**Work instructions:** Find the line containing "Mark the hand-held left gripper left" in the records below. Copy exactly that line and each one after it, ending at the line containing "Mark the desk", and nothing more.

* * *

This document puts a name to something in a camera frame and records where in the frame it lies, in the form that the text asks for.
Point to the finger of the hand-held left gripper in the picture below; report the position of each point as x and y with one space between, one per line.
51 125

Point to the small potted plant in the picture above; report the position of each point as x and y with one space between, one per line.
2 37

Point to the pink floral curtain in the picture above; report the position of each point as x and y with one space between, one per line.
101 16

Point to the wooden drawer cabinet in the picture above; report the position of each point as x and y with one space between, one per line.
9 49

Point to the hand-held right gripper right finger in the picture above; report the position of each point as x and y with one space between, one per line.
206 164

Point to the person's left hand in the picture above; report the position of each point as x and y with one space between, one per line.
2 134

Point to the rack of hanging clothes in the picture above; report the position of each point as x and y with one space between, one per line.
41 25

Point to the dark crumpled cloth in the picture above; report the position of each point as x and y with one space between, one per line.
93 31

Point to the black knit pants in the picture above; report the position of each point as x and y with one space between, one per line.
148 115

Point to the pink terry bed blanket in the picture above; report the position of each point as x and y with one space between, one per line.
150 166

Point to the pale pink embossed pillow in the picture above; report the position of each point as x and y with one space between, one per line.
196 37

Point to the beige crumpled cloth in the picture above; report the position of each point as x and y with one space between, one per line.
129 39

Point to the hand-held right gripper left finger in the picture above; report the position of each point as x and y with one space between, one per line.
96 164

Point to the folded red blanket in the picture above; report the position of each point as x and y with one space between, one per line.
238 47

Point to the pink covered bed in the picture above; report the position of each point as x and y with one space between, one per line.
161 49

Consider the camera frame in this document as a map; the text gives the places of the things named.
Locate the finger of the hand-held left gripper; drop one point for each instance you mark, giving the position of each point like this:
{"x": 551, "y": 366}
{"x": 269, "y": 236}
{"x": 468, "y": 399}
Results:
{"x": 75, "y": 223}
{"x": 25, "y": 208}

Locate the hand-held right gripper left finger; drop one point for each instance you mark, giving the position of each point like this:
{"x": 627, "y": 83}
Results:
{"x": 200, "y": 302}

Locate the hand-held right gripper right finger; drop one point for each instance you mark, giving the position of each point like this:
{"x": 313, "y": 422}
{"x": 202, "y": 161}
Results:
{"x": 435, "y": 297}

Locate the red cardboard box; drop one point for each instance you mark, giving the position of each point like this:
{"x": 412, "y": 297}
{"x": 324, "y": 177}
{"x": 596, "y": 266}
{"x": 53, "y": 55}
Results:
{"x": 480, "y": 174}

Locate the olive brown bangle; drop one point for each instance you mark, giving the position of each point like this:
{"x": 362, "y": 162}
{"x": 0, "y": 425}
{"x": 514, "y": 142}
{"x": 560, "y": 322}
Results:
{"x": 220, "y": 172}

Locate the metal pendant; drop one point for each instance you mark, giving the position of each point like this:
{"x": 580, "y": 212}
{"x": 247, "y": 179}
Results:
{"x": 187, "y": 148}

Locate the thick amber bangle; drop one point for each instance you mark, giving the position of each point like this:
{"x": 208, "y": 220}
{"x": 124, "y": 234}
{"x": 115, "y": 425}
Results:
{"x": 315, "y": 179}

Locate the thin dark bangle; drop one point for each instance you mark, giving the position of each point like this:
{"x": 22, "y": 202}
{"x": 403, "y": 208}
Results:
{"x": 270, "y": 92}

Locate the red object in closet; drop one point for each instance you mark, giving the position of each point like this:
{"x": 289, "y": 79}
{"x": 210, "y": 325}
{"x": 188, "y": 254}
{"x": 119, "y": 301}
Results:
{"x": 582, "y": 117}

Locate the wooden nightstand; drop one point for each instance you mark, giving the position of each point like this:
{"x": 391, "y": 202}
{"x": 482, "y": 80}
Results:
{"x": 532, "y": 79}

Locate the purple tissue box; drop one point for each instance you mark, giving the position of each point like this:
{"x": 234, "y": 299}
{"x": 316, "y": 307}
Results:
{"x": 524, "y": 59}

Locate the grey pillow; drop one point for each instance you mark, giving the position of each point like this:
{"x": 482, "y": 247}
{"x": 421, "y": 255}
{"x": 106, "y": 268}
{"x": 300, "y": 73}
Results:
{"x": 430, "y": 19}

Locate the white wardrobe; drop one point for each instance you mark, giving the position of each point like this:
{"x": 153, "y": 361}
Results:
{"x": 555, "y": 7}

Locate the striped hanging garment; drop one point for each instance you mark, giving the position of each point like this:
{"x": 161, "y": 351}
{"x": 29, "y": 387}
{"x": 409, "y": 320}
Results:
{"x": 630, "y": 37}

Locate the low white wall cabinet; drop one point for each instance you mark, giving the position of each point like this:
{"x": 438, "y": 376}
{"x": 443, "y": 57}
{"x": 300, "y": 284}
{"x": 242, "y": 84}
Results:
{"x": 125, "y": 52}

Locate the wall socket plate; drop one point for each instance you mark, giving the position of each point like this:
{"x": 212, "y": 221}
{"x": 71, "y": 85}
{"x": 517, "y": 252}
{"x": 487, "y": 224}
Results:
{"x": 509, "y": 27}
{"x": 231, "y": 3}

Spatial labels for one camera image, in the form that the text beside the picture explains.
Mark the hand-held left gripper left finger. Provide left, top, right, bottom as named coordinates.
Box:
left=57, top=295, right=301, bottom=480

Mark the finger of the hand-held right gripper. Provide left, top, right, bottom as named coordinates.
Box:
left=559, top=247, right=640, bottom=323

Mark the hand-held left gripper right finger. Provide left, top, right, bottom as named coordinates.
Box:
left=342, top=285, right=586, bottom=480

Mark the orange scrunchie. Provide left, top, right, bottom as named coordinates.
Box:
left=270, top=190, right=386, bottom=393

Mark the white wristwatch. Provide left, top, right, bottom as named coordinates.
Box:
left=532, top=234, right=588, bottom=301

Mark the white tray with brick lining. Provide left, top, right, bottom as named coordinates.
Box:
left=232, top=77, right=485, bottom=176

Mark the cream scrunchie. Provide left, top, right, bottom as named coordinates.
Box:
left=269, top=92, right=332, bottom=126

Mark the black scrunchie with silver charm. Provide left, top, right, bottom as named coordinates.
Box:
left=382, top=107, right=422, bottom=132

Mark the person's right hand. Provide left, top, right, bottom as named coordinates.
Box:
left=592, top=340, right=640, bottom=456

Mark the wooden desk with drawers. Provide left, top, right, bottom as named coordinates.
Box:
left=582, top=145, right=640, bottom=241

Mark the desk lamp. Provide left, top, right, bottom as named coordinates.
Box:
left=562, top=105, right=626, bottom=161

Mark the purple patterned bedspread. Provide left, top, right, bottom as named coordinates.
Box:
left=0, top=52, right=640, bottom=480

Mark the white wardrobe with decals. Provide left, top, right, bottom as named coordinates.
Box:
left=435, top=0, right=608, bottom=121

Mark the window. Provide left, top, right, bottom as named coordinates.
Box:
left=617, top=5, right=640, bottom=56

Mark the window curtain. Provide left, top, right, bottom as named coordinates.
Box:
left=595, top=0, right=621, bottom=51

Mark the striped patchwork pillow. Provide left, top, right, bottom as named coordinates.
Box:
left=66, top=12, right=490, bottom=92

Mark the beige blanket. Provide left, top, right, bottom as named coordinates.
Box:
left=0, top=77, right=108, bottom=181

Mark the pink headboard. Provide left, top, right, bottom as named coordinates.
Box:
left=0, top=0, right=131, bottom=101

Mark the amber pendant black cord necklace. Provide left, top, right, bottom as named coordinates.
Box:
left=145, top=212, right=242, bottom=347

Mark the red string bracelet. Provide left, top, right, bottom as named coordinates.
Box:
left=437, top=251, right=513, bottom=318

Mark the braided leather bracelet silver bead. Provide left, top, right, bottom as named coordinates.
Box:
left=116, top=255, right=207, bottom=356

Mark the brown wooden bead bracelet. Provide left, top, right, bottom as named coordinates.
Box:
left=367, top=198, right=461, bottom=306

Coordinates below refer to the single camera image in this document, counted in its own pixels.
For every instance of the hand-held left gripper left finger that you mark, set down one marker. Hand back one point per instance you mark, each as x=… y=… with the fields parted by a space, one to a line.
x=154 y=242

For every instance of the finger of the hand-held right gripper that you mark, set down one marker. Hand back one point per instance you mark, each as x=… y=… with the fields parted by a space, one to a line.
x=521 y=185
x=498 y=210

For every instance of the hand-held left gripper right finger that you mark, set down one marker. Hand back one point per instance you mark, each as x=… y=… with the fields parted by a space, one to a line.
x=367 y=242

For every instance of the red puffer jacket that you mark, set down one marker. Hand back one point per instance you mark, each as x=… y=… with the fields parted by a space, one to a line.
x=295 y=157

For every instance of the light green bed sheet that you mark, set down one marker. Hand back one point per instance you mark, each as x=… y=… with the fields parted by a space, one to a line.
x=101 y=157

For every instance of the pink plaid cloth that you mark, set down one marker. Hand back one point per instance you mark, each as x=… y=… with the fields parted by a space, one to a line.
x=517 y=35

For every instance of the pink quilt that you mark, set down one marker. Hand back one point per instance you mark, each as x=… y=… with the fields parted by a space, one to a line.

* * *

**Solved problem:**
Mark the hand-held left gripper left finger. Provide left, top, right, bottom as named coordinates.
Box:
left=57, top=295, right=301, bottom=480

Mark the finger of the hand-held right gripper. Provide left, top, right, bottom as named coordinates.
Box:
left=559, top=247, right=640, bottom=323

Mark the hand-held left gripper right finger. Provide left, top, right, bottom as named coordinates.
Box:
left=342, top=285, right=586, bottom=480

Mark the orange scrunchie. Provide left, top, right, bottom as named coordinates.
Box:
left=270, top=190, right=386, bottom=393

Mark the white wristwatch. Provide left, top, right, bottom as named coordinates.
Box:
left=532, top=234, right=588, bottom=301

Mark the white tray with brick lining. Provide left, top, right, bottom as named coordinates.
Box:
left=232, top=77, right=485, bottom=176

Mark the cream scrunchie. Provide left, top, right, bottom as named coordinates.
Box:
left=269, top=92, right=332, bottom=126

Mark the black scrunchie with silver charm. Provide left, top, right, bottom as named coordinates.
Box:
left=382, top=107, right=422, bottom=132

Mark the person's right hand. Provide left, top, right, bottom as named coordinates.
Box:
left=592, top=340, right=640, bottom=456

Mark the wooden desk with drawers. Provide left, top, right, bottom as named coordinates.
Box:
left=582, top=145, right=640, bottom=241

Mark the desk lamp. Provide left, top, right, bottom as named coordinates.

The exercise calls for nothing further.